### ASSIGNMENT
Go through the entries below and print, exactly, the lines starting at the one with "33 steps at" and ending at the one with "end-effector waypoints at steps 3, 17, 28", keeping both ends and no others.

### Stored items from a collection
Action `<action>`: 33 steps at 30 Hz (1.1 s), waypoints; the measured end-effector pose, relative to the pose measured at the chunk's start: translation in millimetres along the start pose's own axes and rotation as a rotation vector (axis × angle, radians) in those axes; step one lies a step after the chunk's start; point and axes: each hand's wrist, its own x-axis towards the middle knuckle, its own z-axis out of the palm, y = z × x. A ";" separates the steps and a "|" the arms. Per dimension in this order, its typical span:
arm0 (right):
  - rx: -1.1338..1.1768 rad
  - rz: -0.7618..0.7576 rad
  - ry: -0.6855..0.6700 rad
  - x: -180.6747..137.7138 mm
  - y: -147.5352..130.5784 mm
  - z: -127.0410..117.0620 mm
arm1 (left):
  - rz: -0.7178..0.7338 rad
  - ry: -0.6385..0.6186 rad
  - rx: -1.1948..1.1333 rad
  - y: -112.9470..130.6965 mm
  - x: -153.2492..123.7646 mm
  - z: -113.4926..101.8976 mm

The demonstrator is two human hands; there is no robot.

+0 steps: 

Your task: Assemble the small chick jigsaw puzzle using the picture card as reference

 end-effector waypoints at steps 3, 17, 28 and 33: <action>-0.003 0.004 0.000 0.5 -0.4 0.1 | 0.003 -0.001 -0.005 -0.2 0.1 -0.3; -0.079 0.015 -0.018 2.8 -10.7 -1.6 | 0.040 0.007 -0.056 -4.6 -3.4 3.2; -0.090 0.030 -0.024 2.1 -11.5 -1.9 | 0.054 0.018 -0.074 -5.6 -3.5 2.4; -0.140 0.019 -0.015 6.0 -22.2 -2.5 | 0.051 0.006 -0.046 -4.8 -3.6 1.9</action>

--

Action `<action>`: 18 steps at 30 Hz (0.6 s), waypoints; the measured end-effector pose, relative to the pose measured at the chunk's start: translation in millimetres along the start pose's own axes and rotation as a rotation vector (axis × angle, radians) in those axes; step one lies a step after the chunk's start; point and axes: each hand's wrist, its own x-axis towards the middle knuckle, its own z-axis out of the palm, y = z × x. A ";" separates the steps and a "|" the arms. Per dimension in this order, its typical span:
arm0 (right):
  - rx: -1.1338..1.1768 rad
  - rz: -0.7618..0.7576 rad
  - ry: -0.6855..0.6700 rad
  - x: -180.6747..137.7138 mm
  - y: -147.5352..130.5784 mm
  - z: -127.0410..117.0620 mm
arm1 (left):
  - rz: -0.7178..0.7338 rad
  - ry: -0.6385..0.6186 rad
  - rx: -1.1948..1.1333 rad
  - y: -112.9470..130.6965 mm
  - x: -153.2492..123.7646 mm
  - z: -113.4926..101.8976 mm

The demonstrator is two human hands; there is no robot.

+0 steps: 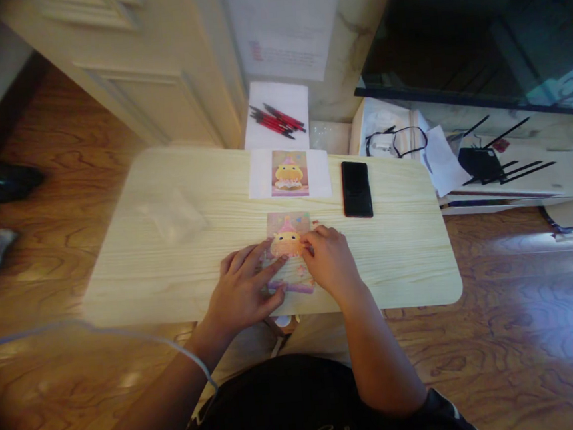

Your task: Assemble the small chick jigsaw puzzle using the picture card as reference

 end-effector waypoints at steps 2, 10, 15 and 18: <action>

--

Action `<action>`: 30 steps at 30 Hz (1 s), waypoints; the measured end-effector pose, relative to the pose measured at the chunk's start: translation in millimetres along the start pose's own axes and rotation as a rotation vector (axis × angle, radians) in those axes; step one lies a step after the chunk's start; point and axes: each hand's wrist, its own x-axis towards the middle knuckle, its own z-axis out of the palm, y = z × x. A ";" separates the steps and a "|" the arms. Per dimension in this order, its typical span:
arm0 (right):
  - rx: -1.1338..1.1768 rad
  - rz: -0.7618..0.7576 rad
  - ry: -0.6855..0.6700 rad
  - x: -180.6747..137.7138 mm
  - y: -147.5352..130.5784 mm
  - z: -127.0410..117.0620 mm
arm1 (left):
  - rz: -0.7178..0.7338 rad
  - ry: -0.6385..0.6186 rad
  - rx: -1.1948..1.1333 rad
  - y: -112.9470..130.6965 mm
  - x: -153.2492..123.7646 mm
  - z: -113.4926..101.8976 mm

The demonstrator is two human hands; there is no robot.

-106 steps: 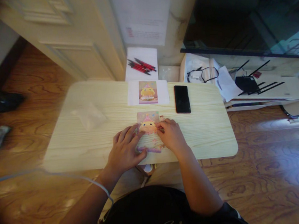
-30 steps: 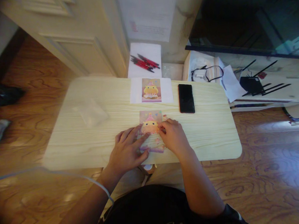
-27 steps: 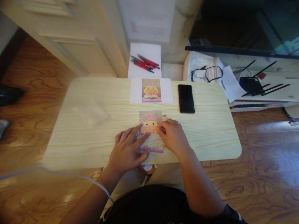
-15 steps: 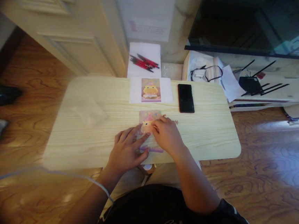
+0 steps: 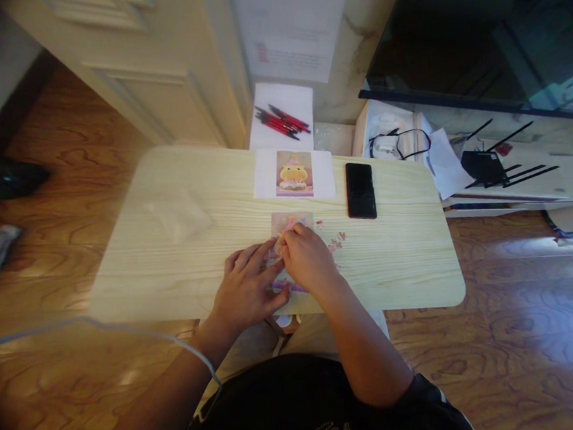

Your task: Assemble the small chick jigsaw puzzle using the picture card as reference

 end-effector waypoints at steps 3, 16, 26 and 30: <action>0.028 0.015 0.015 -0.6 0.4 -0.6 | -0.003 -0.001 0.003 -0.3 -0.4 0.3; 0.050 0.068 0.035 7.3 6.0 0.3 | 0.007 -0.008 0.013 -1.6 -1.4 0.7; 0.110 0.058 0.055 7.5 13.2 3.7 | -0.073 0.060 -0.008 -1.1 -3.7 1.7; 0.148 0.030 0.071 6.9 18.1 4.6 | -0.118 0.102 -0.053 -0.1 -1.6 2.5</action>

### SOLVED EXERCISE
Action `<action>`: 33 steps at 30 Hz (1.1 s), waypoints; the measured end-effector pose, relative to the pose measured at the chunk's start: translation in millimetres along the start pose's own axes and rotation as a rotation vector (axis × angle, radians) in those axes; step one lies a step after the chunk's start; point and axes: each hand's wrist, its own x-axis towards the middle knuckle, its own z-axis out of the palm, y = z × x. A ";" separates the steps and a "|" the arms. Per dimension in this order, its typical span:
arm0 (right):
  - rx: -1.1338..1.1768 rad
  - rz: -0.7618..0.7576 rad
  - ry: -0.6855..0.6700 rad
  - x: -180.6747..137.7138 mm
  - y: -147.5352..130.5784 mm
  - z: -127.0410..117.0620 mm
arm1 (left):
  - rz: -0.7178..0.7338 rad
  - ry: -0.6385..0.6186 rad
  - rx: -1.1948..1.1333 rad
  - y: -112.9470..130.6965 mm
  - x: -153.2492..123.7646 mm
  - z: -113.4926..101.8976 mm

The demonstrator is two human hands; there is no robot.

+0 steps: 

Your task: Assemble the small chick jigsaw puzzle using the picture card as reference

 end-effector waypoints at steps 3, 17, 28 and 33: <action>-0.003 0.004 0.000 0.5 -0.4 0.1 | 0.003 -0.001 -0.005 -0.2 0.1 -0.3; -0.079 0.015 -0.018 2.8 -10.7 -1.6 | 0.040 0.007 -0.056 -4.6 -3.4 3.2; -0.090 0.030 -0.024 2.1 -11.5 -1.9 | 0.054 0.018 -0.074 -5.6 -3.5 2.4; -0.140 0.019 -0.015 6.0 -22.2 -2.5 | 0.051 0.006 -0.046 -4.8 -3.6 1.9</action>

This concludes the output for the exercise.